Referring again to FIG. 5, which illustrates a general purpose sensor mounting arrangement which can be utilized in the embodiment illustrated in FIG. 1. Sensor 4 a preferably comprises more than one sensor and such sensors 4 a are mounted on top of the elevator 1 or transition plate 3 and arranged circumferentially about the through bore of the elevator 1 or transition plate 3. It should be appreciated that the sensors 4 a are removably attached preferably as suggested by the sensor manufacturer. These sensors 4 a can be magnetic, capacitive, sound, light, contact sensor, or other sensing apparatus, or a combination of more than one type of sensor. It should be appreciated that sensors 4 a are commercially available sensors and therefore the specific operational functionality, of the various types of sensors, will not be described herein as such information is readily available from the sensor manufacturer. The specific selection as to the type of sensor, i.e. magnetic, capacitive, sound, light, contact sensor, or other sensing apparatus, or a combination of more than one type of sensor, can be a function of the rig environment, operator preferences, required sensing parameters, durability requirements, maintenance feasibility, and the like. It should further be appreciated that specific sensor types can include specific signal processing equipment 26 which is also commercially available. The specific processing equipment 26 will preferably receive a signal, from the sensor 4 a, along the communication link 26A and may convert the signal, generated by the sensors 4 a, to an indicator, such as an audible alarm, light, controller interlock, or similar indicator, which is then used by the operations personnel or an operations control system, to assess the position of the elevator 1 and thus slips 9 in relationship to the tubular P.

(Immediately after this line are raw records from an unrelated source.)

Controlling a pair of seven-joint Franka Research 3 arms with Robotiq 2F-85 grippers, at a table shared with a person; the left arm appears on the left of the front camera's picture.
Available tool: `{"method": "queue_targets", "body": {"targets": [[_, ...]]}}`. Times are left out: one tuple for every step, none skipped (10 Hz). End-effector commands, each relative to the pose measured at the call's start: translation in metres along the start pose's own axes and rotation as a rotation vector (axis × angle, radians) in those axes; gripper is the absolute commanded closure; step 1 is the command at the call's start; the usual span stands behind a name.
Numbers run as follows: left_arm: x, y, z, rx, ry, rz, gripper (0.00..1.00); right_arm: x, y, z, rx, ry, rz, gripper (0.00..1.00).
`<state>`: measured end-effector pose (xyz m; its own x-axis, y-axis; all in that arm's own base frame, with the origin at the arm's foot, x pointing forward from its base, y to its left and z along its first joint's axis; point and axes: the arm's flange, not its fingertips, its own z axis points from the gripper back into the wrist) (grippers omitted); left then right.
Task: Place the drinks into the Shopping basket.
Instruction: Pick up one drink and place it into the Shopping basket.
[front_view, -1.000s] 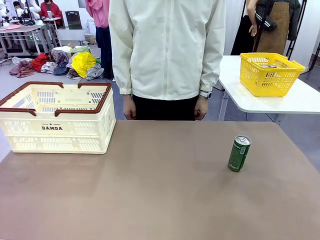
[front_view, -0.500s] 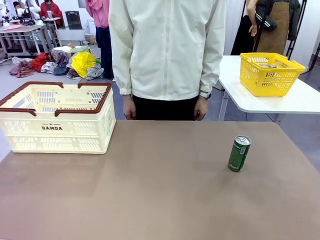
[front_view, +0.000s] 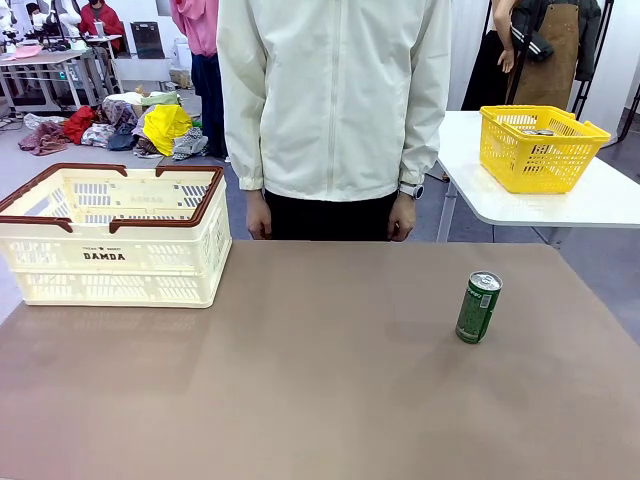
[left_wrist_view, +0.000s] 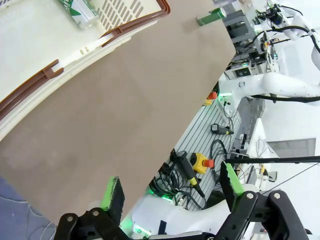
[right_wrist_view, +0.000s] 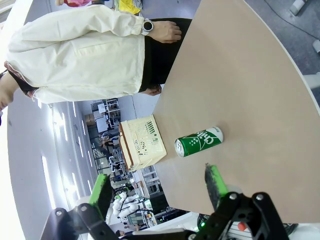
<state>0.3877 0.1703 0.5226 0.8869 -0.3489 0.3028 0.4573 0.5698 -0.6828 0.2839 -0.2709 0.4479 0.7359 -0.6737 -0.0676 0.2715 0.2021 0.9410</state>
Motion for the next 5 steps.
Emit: {"method": "queue_targets", "body": {"targets": [[-0.003,-0.001,0.000,-0.003,0.004,0.001,0.00,0.001,0.002,0.000,0.019,-0.005,0.014,0.00],[-0.003,-0.001,0.000,-0.003,0.004,0.001,0.00,0.000,0.000,0.000,0.000,0.000,0.000,0.00],[-0.003,-0.001,0.000,-0.003,0.004,0.001,0.00,-0.028,0.041,-0.009,-0.195,-0.040,0.128,0.00],[-0.003,-0.001,0.000,-0.003,0.004,0.001,0.00,-0.054,0.071,-0.050,-0.298,0.007,0.254,0.00],[-0.003,-0.001,0.000,-0.003,0.004,0.001,0.00,-0.074,0.089,-0.100,-0.447,0.025,0.361,0.00]]}}
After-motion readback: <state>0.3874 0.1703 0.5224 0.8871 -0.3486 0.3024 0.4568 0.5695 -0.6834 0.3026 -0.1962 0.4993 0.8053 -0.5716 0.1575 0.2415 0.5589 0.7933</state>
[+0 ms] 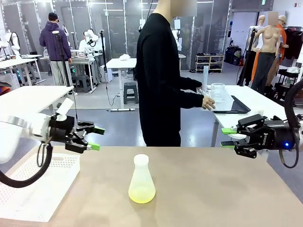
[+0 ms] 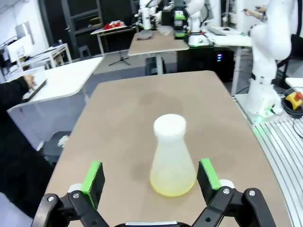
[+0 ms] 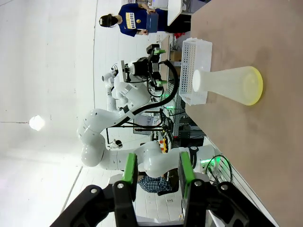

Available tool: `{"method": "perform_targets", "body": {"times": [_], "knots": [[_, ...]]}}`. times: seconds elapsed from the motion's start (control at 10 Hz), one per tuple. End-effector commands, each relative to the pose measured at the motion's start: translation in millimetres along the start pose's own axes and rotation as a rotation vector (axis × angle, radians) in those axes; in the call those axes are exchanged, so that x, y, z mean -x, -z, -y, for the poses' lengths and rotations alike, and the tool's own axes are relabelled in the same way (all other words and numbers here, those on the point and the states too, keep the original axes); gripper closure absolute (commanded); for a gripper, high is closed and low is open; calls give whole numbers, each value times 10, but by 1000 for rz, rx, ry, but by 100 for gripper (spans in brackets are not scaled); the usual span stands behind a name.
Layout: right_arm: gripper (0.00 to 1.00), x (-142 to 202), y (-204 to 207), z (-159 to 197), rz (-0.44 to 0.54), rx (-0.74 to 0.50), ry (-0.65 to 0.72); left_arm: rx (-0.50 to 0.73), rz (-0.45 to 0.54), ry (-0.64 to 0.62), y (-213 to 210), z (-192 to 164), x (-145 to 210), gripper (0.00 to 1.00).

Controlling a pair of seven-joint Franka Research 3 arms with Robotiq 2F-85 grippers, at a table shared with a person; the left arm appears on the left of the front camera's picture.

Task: Prepare the solutions needed for the experiment.
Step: When the human places the Big flask in the center of the table, pick up the Big flask and place it in the left Organizing basket.

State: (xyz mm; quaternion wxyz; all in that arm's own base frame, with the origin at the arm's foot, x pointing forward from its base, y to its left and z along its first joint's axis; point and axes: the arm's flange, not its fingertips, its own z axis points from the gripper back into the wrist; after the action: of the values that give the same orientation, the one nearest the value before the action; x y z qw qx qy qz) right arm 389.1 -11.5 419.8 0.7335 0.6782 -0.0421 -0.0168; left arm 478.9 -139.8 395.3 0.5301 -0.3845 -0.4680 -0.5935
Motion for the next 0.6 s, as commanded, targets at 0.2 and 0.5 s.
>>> {"method": "perform_targets", "body": {"times": [0.2, 0.5], "knots": [[54, 5, -4, 1, -1, -6, -17, 122, 93, -17, 574, -169, 88, 0], [54, 5, -4, 1, -1, -6, -17, 172, 184, -23, 841, -275, 229, 0]]}}
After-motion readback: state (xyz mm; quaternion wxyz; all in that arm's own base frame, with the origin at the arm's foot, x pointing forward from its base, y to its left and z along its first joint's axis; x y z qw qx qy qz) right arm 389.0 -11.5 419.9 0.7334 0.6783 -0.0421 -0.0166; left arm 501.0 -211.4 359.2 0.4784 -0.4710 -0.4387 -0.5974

The sensor 4 a preferably detects the change in diameter or other pre-determined detectable characteristic of the tubular P when the elevator 1 is moving over the tubular P. The change, in diameter or the sensing of the pre-determined characteristic, will preferably cause the sensor to send a signal along communication link 6 (FIG. 1) to read out near the operating personnel, to connect to automated controls, computers, or any other desired apparatus which can receive and process the signal. If an automatic driller is in charge, unit 7 (FIG. 1) can be the input receiver for the device involved. Link 6 may include any form of communication and may extend to a number of end user entities such as control panels, signal lights, alarms, computer systems and the like.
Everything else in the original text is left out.